Le Contexte Français
En France, les chiffres révèlent une réalité troublante : près de 700 000 personnes handicapées, comprenant des individus autistes, ceux avec un handicap visuel, mental ou polyhandicap, sont placées sous tutelle ou curatelle. Cette mesure, bien que présentée comme une protection, se traduit souvent par une privation de leurs droits fondamentaux et de leur liberté.
Violation de l'Article 12 de la Convention relative aux droits des personnes handicapées de l'ONU
La situation en France contrevient directement à l'article 12 de la Convention relative aux droits des personnes handicapées de l'ONU, qui stipule la reconnaissance de la capacité juridique des personnes handicapées dans des conditions d’égalité. Cette capacité englobe non seulement le droit d'être titulaire de droits, mais aussi la faculté d'agir conformément à la loi. Or, en France, les personnes sous tutelle ou curatelle se retrouvent souvent privées de ces droits essentiels et exposées à la maltraitance et au risque d’être placées en institution.
Les conséquences de l'Institutionnalisation Forcée
L'institutionnalisation forcée entraîne des conséquences dévastatrices pour les personnes handicapées. Elle les expose à un risque accru de maltraitance et les prive de leur capacité à prendre des décisions concernant leur propre vie. Cette pratique, loin d'offrir une protection, perpétue un cycle de dépendance et de marginalisation.
La Cruauté de la Pratique
Cette pratique peut être considérée comme cruelle et barbare en raison de son impact profond sur la dignité et l'autonomie des personnes. Elle reflète une vision dépassée et paternaliste du handicap, ignorant la capacité des personnes handicapées à participer pleinement à la société.
Un exemple de l'institutionnalisation forcée
D'après le rapport de Francedisability publié sur le site du Haut-Commissariat des Droits de l’Homme des Nations Unies "Le cas de Tom (nom changé), adulte autiste, est un exemple typique de pratiques de mauvais traitements s'apparentant à de la torture, suite à la détention d'adultes autistes sous tutelle en milieu résidentiel en France. À partir de cette situation typique, on peut observer les processus d’acceptation et de dissimulation de ces maltraitances dans la société française.
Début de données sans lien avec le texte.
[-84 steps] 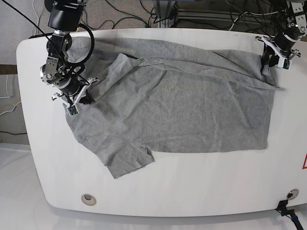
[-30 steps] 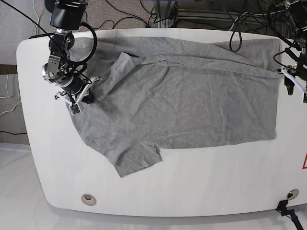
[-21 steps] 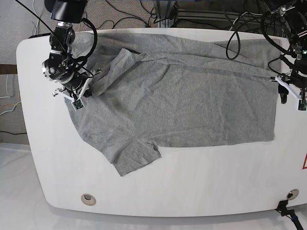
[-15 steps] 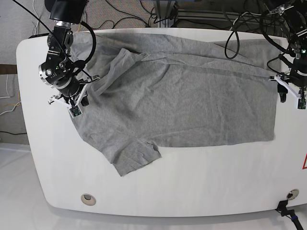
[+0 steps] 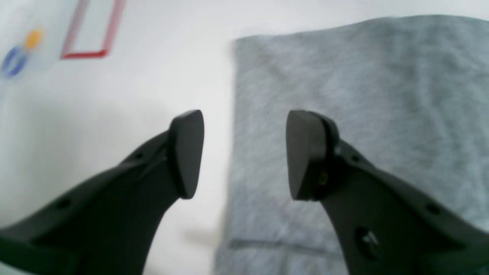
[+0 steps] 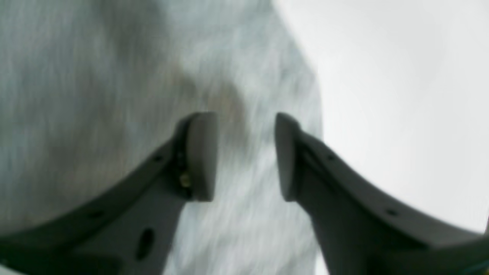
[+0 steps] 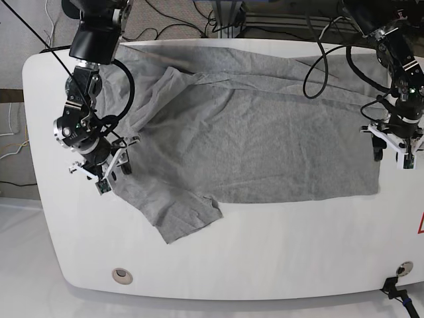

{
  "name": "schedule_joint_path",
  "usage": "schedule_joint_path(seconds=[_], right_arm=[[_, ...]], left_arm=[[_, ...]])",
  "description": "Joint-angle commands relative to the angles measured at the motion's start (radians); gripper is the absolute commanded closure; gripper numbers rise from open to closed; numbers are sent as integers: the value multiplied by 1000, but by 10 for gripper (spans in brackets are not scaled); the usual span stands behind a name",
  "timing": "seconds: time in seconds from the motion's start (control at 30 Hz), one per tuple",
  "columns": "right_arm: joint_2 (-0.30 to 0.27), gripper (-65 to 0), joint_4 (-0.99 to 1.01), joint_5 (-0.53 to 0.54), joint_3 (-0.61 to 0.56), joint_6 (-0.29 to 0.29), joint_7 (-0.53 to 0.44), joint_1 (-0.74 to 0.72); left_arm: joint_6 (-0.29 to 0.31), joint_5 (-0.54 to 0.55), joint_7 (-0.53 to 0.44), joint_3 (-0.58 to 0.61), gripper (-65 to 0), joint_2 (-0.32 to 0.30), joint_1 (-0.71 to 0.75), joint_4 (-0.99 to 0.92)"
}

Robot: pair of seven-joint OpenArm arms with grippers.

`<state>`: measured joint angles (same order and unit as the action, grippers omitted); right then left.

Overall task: Fold the T-shirt properly
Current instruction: 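Open both grippers and move them to the shirt's hem edge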

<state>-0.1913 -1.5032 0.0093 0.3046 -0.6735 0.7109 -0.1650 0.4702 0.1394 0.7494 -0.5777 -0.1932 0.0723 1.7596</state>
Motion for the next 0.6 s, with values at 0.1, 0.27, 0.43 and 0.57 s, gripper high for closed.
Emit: schedule_joint_path(seconds=[0.1, 0.27, 0.43, 0.57], right_arm=[[-14, -306, 171, 18, 1, 4, -92, -130], [-17, -304, 362, 18, 1, 4, -176, -221], [-38, -304, 524, 16, 1, 4, -242, -304], [-66, -304, 602, 16, 1, 5, -302, -338]], left_arm=[[-4, 10, -23, -1, -322, -19, -67, -71], [-4, 10, -23, -1, -322, -19, -102, -115], [-29, 9, -23, -5, -324, -19, -127, -120], [-167, 9, -23, -1, -326, -19, -128, -120]])
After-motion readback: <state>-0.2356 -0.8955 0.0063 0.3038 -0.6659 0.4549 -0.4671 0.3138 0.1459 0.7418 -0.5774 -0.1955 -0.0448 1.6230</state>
Tom, diagnostiqué autiste modéré, a été placé, l'année de sa majorité (2017) sous la tutelle d'un organisme de tutelle professionnelle GRIM (de son vrai nom, situé 317 rue Garibaldi, 69007 Lyon), par le Tribunal, à la suite d'une prétendue expertise psychiatrique établissant son « manque de discernement ». Comme cela arrive souvent dans ces cas, Tom n'était ni présent ni représenté devant le tribunal.
Le placement sous tutelle est incontournable en France à partir du moment où la « normalité » de l'individu est remise en cause. Le nombre exact de personnes sous tutelle est inconnu, mais il y a de bonnes raisons de penser qu'il dépasse le million.
Le tuteur, qui n'a rencontré Tom que deux fois, profitant d'une « orientation » décidée par la MDPH (Maison Départementale pour les Personnes Handicapées), le place dans un établissement ségrégué pour une trentaine d'adultes autistes (MAS Michel Chapuis situé à proximité Lyon) depuis novembre 2018. Cette décision s'effectue sans demander l'accord de Tom, qui a vécu jusqu'à l'âge de 18 ans dans sa famille maternelle, a fait sa scolarité à l'école ordinaire, lisait, jouait du piano, faisait du sport. Mais c'était avant.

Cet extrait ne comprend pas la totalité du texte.